Oh, and if you are a sceptic reading this book, thanks for getting this far.

CHAPTER THREE

WHO CREATED CREATIONISM?

The essence of being human is an uncomfortable duality of ‘rational’ technology and ‘irrational’ belief. We are still a species in transition.

– DAVID LEWIS-WILLIAMS,

The Mind in the Cave (2004), p. 18

WHO TEACHES US about the ‘something there’? When do we start thinking that there is a hidden but real dimension to reality? Is it religion, or does religion simply recognize and fulfill that urge in the human psyche that is so great that we seek out those who explain why we feel the way we do and then take comfort in their stories, which make sense of the strange notion that there is something more to existence? To answer this we have to begin at the beginning.

Two summers ago, my wife Kim arranged for the family to visit the Niaux cave in the French Pyrenees. It is one of the last Neolithic caves still open to the public where you can see original prehistoric cave paintings. Most sites are now closed to protect them from the destructive moisture and other corrosive properties of human breath.
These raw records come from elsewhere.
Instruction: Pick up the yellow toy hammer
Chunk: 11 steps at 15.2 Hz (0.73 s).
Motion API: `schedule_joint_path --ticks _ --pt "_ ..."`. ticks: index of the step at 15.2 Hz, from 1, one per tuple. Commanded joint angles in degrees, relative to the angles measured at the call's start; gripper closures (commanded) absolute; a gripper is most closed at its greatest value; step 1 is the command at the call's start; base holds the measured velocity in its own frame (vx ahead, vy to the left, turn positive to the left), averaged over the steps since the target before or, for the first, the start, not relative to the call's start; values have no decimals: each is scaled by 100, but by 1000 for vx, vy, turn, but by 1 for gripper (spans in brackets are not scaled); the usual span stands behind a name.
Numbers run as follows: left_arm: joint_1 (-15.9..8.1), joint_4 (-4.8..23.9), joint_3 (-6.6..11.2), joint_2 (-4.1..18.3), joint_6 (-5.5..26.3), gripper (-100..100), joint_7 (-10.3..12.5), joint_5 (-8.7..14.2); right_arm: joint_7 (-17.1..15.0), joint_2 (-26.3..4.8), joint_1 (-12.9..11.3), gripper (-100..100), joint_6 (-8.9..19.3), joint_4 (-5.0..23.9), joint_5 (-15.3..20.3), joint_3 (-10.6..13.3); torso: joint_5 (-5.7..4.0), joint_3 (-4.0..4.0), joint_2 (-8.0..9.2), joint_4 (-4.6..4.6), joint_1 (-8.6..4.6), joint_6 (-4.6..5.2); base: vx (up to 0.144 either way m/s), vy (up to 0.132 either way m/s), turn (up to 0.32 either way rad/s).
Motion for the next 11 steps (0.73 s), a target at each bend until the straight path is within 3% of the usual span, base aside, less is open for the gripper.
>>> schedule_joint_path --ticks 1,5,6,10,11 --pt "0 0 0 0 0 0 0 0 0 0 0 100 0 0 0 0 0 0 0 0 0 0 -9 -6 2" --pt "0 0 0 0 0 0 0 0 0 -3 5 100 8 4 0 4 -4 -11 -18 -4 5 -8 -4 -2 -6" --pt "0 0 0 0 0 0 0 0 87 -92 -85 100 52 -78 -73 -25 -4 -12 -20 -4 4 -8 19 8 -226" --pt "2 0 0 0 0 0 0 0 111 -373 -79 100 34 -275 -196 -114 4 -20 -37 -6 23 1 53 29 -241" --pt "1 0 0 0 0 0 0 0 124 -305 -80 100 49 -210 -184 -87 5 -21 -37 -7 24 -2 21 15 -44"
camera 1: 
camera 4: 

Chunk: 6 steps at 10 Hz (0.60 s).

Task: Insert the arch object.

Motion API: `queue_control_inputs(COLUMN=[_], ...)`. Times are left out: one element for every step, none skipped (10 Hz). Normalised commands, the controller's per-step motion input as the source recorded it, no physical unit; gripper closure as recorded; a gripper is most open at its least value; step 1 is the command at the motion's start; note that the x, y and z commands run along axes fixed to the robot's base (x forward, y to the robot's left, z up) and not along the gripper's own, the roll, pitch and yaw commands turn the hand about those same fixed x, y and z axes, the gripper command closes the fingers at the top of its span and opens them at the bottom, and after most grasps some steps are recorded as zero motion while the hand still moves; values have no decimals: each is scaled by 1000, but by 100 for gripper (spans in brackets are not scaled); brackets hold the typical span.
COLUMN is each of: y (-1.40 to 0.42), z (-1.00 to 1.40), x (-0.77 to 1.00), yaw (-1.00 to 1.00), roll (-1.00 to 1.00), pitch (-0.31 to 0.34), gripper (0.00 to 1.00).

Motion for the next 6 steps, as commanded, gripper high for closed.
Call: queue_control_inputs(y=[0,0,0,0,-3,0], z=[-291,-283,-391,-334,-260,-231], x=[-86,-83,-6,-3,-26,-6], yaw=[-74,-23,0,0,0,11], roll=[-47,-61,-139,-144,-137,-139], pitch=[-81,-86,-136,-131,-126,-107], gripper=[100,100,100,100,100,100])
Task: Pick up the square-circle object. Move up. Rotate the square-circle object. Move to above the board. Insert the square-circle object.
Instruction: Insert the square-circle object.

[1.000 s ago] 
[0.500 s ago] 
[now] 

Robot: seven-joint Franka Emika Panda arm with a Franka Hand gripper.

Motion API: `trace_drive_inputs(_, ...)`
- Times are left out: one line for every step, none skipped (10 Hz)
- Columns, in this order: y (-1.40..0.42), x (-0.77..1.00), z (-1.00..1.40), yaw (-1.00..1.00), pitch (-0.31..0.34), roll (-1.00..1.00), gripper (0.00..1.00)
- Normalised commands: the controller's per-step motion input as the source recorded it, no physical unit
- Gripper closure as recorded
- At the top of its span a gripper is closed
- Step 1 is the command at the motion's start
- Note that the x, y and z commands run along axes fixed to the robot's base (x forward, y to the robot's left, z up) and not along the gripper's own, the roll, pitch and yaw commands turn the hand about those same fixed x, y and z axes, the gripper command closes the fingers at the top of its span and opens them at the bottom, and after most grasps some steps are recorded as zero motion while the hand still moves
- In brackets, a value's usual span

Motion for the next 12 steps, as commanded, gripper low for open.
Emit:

We booked months in advance, as visits are strictly limited. It may not be on your list of things to do before you die, but if you want to get a true measure of the scale of your own life against where humankind has come from, there can hardly be a more moving experience than marvelling at prehistoric art deep inside the belly of a mountain.

The Niaux system of caves runs over half a mile from the entrance perched high on a Pyrenean cliff face. Outside the temperature was a humid 28 degrees centigrade, but inside it rapidly dropped to a constant 12 degrees. The path was uneven, wet, and slippery, but it was the absolute pitch-blackness that was the most unsettling feature of the caves. The journey varied from claustrophobic passages to wide expanses, created by ancient underground rivers that over the course of millions of years had carved out the inside of the range. Each member of the expedition (I felt like a Jules Verne explorer journeying to the centre of the earth) was given a hand-held flashlight that acted like a light sabre to cut through the ebony shroud. My five-year-old daughter wore those running shoes with lights built into the heels that flashed each time she took a step. She is the fearless type, and she set off with our French guide at the front of the group, picking her way through the tunnel with uncanny ease. The rest of us, unsure of our step, struggled to keep up with the blinking pink flashes that disappeared into the bowels of the earth.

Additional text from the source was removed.